### What the task asks
Copy every line in the records below that contains the word "green".

### Data listing
BEGIN
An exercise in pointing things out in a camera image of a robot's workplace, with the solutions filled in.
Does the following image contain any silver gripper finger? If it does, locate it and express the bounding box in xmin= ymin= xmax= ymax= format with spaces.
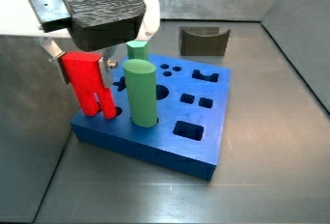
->
xmin=99 ymin=46 xmax=119 ymax=88

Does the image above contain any green hexagonal peg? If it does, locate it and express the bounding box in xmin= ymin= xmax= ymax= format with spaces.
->
xmin=127 ymin=41 xmax=148 ymax=60

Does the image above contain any green round peg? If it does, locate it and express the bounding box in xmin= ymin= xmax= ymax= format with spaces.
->
xmin=123 ymin=59 xmax=157 ymax=127

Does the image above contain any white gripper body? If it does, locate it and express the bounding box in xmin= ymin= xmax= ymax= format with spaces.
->
xmin=0 ymin=0 xmax=163 ymax=42

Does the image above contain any red square-circle block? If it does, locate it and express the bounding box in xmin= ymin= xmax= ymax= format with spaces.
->
xmin=61 ymin=51 xmax=116 ymax=119

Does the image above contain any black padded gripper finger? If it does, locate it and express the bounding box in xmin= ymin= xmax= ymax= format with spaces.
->
xmin=40 ymin=38 xmax=69 ymax=84

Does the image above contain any blue foam peg board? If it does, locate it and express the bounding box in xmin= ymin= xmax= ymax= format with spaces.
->
xmin=70 ymin=55 xmax=231 ymax=181

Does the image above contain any black curved fixture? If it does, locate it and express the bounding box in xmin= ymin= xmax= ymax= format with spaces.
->
xmin=179 ymin=27 xmax=231 ymax=56

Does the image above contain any black cable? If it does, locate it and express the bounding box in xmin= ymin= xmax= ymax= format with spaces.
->
xmin=14 ymin=0 xmax=74 ymax=33

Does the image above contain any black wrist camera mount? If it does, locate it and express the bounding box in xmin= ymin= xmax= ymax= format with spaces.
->
xmin=62 ymin=0 xmax=145 ymax=51
END
### Your response
Does the image above contain any green hexagonal peg? If it does, locate it and express the bounding box in xmin= ymin= xmax= ymax= format with spaces.
Does the image above contain any green round peg? If it does, locate it and express the bounding box in xmin= ymin= xmax= ymax= format with spaces.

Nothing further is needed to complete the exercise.